Before the pandemic, 86% of full-time workers and 45% of part-time workers got paid sick leave, according to the Bureau of Labor Statistics. While 92% of professionals and managers got paid sick leave, only 59% of those in service jobs did.
Small businesses in the service industry that are facing major staffing issues are more likely to increase hourly pay rather than offer paid leave. “Their fallback is always to not encourage people to be out of work. They want people to be in work.

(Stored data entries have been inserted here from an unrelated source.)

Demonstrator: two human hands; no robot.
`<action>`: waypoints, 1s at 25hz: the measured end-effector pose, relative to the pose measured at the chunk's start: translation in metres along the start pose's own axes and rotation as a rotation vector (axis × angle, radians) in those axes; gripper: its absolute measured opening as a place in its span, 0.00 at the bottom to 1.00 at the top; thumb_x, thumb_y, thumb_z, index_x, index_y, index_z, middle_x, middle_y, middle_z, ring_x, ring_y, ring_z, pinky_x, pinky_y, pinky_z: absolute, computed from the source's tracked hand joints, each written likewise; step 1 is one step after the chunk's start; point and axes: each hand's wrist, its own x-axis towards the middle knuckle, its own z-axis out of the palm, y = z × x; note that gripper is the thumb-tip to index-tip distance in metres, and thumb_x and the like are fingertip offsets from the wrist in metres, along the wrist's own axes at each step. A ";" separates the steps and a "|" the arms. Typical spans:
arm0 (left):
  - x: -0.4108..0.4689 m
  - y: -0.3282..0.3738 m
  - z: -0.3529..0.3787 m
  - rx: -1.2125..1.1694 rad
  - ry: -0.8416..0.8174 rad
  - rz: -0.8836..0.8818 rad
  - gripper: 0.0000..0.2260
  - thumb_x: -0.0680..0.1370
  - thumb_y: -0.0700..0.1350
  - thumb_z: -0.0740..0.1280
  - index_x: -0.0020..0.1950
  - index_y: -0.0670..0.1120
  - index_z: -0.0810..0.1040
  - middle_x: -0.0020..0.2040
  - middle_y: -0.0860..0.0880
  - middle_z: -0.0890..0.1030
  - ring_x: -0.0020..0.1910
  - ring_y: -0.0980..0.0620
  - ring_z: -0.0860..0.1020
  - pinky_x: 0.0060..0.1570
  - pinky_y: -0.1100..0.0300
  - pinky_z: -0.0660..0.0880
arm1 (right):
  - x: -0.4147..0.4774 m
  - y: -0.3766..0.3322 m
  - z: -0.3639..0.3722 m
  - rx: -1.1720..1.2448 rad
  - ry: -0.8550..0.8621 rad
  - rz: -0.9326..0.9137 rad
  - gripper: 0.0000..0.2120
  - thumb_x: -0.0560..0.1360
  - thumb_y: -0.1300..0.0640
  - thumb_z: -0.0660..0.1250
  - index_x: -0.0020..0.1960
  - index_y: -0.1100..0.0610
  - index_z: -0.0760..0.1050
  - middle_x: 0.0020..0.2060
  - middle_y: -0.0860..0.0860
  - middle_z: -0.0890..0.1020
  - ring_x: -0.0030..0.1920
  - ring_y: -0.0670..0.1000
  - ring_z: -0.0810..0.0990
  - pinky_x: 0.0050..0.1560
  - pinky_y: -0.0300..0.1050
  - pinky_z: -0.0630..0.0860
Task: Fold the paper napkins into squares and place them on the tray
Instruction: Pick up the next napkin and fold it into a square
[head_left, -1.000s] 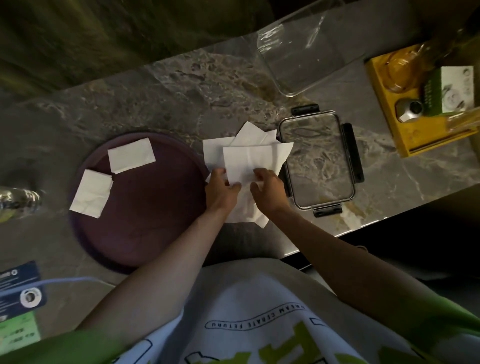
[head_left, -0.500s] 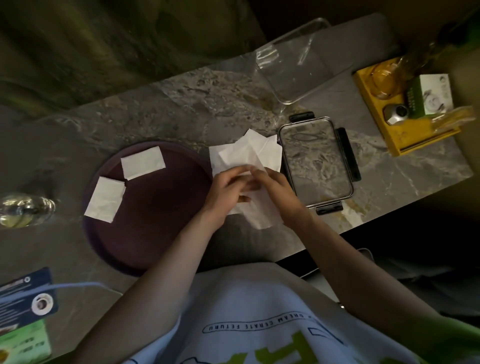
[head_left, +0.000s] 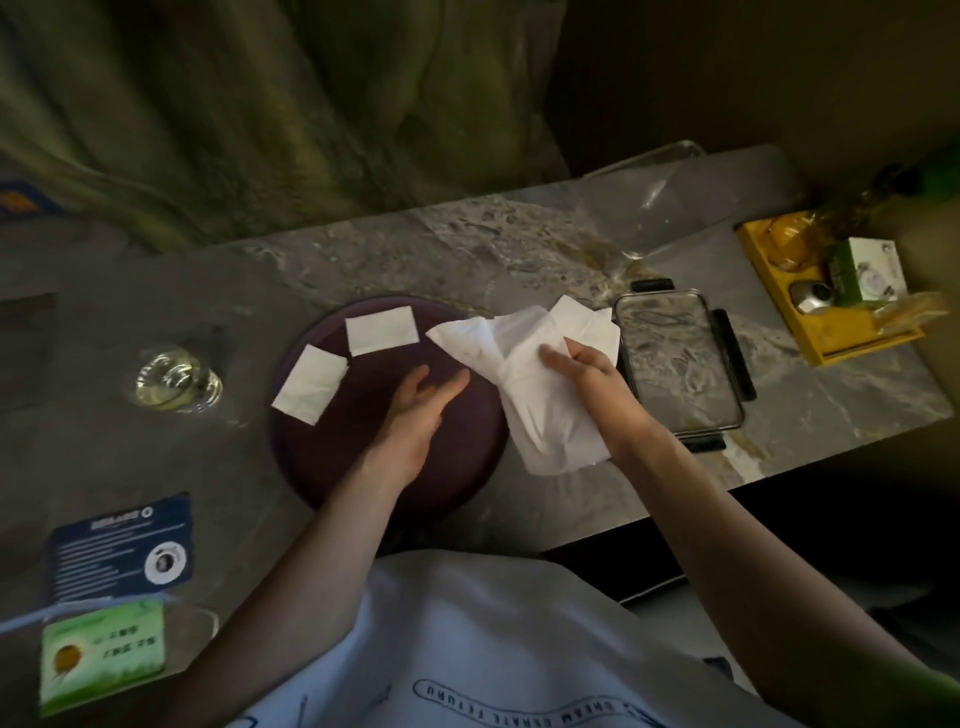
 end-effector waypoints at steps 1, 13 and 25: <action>-0.004 -0.003 -0.011 -0.039 -0.036 -0.043 0.34 0.73 0.52 0.72 0.76 0.51 0.61 0.72 0.49 0.69 0.71 0.51 0.67 0.68 0.55 0.64 | -0.004 -0.005 0.009 0.002 -0.026 -0.010 0.12 0.79 0.55 0.66 0.57 0.61 0.80 0.46 0.54 0.85 0.45 0.50 0.84 0.43 0.39 0.79; -0.067 0.011 -0.111 -0.274 -0.218 0.219 0.15 0.76 0.44 0.66 0.62 0.43 0.78 0.57 0.44 0.83 0.58 0.47 0.81 0.52 0.56 0.78 | -0.022 -0.022 0.094 0.102 -0.238 0.023 0.10 0.78 0.53 0.65 0.55 0.56 0.80 0.49 0.55 0.85 0.48 0.54 0.84 0.47 0.50 0.81; -0.087 0.051 -0.150 -0.225 0.028 0.382 0.11 0.77 0.37 0.66 0.40 0.48 0.84 0.38 0.52 0.85 0.37 0.57 0.82 0.40 0.62 0.79 | -0.022 -0.027 0.100 0.116 -0.391 0.000 0.16 0.78 0.68 0.61 0.64 0.61 0.76 0.55 0.58 0.83 0.54 0.55 0.83 0.50 0.49 0.82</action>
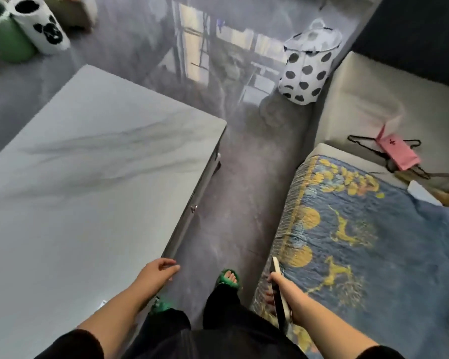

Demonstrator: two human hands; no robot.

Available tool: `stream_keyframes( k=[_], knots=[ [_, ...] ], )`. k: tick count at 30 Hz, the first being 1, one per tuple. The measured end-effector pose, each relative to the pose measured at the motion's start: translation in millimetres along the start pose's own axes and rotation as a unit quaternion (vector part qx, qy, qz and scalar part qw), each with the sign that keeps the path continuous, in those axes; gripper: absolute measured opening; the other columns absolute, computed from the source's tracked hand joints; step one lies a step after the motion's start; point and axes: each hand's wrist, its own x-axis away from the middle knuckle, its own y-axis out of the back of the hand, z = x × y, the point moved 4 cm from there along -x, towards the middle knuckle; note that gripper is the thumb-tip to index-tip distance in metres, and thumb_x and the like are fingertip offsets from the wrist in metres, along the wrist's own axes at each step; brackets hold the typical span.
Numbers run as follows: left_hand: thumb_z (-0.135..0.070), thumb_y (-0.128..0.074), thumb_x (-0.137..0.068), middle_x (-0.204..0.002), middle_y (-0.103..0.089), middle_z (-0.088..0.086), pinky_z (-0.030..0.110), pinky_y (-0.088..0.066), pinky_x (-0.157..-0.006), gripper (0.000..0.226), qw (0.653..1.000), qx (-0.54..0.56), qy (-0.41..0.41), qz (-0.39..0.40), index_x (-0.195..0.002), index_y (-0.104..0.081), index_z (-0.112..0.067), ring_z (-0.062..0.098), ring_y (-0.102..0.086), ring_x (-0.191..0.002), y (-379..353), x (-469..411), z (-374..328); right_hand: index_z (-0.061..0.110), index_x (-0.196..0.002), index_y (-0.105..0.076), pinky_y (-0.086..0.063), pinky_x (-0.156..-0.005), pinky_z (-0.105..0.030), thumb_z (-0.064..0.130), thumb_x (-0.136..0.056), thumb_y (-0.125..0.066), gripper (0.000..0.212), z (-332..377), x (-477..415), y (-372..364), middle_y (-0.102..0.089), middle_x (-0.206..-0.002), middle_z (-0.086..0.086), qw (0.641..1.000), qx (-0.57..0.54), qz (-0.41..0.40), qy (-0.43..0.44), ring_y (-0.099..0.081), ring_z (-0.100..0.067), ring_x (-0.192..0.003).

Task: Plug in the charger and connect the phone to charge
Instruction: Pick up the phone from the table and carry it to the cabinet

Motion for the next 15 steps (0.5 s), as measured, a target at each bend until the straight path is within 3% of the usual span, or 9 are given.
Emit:
stream_keyframes(
  k=[2, 5, 8, 12, 15],
  knots=[
    [-0.014, -0.065, -0.088, -0.108, -0.069, 0.019, 0.021, -0.048, -0.060, 0.029, 1.000, 0.002, 0.000, -0.017, -0.114, -0.064, -0.002, 0.021, -0.064, -0.077, -11.0, -11.3, -25.4, 0.010, -0.085, -0.044, -0.024, -0.048, -0.028, 0.022, -0.080, -0.057, 0.018, 14.3, -8.2, 16.9, -0.031, -0.060, -0.004, 1.000, 0.022, 0.000, 0.013, -0.030, -0.019, -0.048],
    [-0.009, -0.063, -0.089, -0.107, -0.067, 0.022, 0.029, -0.049, -0.073, 0.028, 0.999, -0.003, -0.001, -0.033, -0.114, -0.063, 0.004, 0.026, -0.063, -0.081, -19.8, -28.0, -63.5, 0.013, -0.075, -0.046, -0.028, -0.046, -0.027, 0.031, -0.074, -0.059, 0.022, 53.0, -17.0, 25.1, -0.033, -0.063, -0.004, 0.999, 0.040, -0.001, 0.029, -0.034, -0.020, -0.047],
    [-0.011, -0.061, -0.091, -0.102, -0.067, 0.018, 0.022, -0.043, -0.061, 0.026, 1.000, -0.007, 0.002, -0.030, -0.113, -0.064, 0.001, 0.020, -0.061, -0.077, -18.6, -47.2, -105.8, 0.015, -0.074, -0.049, -0.037, -0.042, -0.025, 0.031, -0.069, -0.060, 0.020, 111.5, -26.7, 23.0, -0.040, -0.065, -0.004, 0.998, 0.029, -0.010, 0.057, -0.042, -0.019, -0.046],
    [-0.014, -0.058, -0.092, -0.104, -0.067, 0.015, 0.018, -0.047, -0.054, 0.024, 0.999, 0.012, 0.018, -0.028, -0.112, -0.064, -0.003, 0.017, -0.062, -0.079, -5.0, -84.3, -165.7, 0.017, -0.076, -0.055, -0.043, -0.050, -0.027, 0.033, -0.071, -0.060, 0.018, 208.2, -34.6, 15.2, -0.049, -0.072, -0.006, 0.995, 0.013, -0.010, 0.096, -0.049, -0.021, -0.055],
    [-0.018, -0.055, -0.094, -0.107, -0.068, 0.014, 0.028, -0.043, -0.066, 0.021, 0.999, 0.032, 0.039, -0.018, -0.110, -0.063, -0.007, 0.023, -0.062, -0.091, 2.6, -114.1, -213.4, 0.015, -0.081, -0.056, -0.046, -0.052, -0.027, 0.032, -0.068, -0.062, 0.022, 277.2, -36.9, 16.7, -0.051, -0.082, -0.010, 0.995, 0.018, -0.017, 0.100, -0.052, -0.024, -0.065]
  ],
)
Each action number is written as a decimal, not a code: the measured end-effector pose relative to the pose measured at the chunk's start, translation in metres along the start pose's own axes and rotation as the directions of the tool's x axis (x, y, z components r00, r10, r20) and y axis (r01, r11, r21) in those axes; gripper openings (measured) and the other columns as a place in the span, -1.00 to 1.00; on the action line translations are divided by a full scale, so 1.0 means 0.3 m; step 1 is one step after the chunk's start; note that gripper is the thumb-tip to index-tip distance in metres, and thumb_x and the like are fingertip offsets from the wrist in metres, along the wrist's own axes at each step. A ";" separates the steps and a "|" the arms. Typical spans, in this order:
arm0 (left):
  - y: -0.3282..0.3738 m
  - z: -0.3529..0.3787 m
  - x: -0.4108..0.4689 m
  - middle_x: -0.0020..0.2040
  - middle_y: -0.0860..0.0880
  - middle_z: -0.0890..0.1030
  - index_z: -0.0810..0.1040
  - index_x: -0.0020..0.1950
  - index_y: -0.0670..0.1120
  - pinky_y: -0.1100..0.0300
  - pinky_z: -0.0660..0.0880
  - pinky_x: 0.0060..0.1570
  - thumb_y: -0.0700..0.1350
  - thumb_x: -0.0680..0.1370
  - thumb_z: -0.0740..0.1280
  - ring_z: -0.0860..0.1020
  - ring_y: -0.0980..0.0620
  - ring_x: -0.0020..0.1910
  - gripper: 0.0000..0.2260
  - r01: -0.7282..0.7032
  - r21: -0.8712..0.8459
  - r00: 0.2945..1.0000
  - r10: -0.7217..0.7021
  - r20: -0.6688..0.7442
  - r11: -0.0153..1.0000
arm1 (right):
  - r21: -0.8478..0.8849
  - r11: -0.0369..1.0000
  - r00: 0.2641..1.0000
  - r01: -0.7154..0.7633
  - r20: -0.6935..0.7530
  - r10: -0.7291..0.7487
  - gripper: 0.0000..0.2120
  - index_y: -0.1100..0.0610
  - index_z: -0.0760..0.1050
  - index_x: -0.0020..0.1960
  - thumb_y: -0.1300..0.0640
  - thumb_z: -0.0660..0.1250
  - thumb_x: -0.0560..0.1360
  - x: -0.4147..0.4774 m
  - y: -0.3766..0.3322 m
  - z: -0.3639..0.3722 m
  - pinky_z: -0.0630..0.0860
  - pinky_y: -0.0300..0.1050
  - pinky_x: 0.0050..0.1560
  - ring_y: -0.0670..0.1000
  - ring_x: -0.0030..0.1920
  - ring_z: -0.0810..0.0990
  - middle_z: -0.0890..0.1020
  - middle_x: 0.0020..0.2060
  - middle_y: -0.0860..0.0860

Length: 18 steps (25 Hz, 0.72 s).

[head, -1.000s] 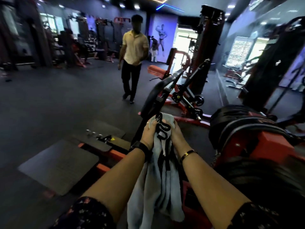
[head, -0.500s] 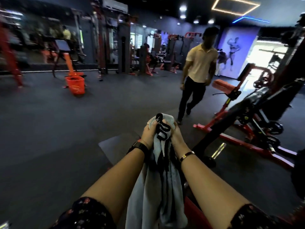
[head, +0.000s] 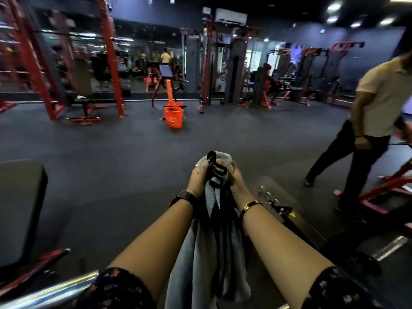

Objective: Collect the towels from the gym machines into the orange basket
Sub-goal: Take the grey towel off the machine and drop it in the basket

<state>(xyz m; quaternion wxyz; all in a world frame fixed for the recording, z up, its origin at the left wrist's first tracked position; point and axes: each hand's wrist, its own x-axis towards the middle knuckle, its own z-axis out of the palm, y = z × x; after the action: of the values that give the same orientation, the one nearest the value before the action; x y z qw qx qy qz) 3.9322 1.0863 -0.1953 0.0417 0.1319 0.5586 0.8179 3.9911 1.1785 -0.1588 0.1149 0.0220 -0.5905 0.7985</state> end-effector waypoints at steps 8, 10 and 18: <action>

They’re so shorthanded,” said Andria Ryan, an employment attorney at Fisher Phillips.
The culture of the restaurant industry, before COVID-19, was “you came to work no matter what ... unless you had full-blown flu symptoms,” Ryan said.
That has changed, she said, but employers are still “balancing trying to make sure people don’t come to work sick but making sure they come to work.”
For many workers, it’s a calculation, whether they can afford to tell employers they are sick or have been exposed to the virus.
It’s not always easy for someone to risk giving up their paycheck by telling their employer they have been exposed, said Raynor with the Service Employees International Union affiliate Workers United, especially, “if you’re a worker and you’re making $500 a week or something.”
“”You’re asking people to make an incredible choice here,” said Raynor, whose union represents people who work in cafeterias, distribution centers, manufacturing facilities and at the airport.
Not all companies are allowing workers to use paid leave if they’ve been exposed to COVID-19, and need to stay home, but haven’t yet tested positive.
Melody Johnson, who is a forklift driver at a HomeGoods distribution center in Jefferson and a union steward, said workers there get two weeks of paid leave if they test positive, as well as paid leave if they are notified by the company that they were exposed at work. But if they are exposed outside of work, they get two days of paid leave.
Johnson said she has been exposed outside of work multiple times over the past year and had to wait longer than two days for COVID-19 test results, forcing her to go without pay for the extra days.
“It did concern me because I’m a single parent, so I can’t be out of work for long,” Johnson said.
Other workers are also “very concerned about it,” she said. “They’re scared to tell anybody that they might have any symptoms because they’re scared they’re going to have to be out of work and not get paid.”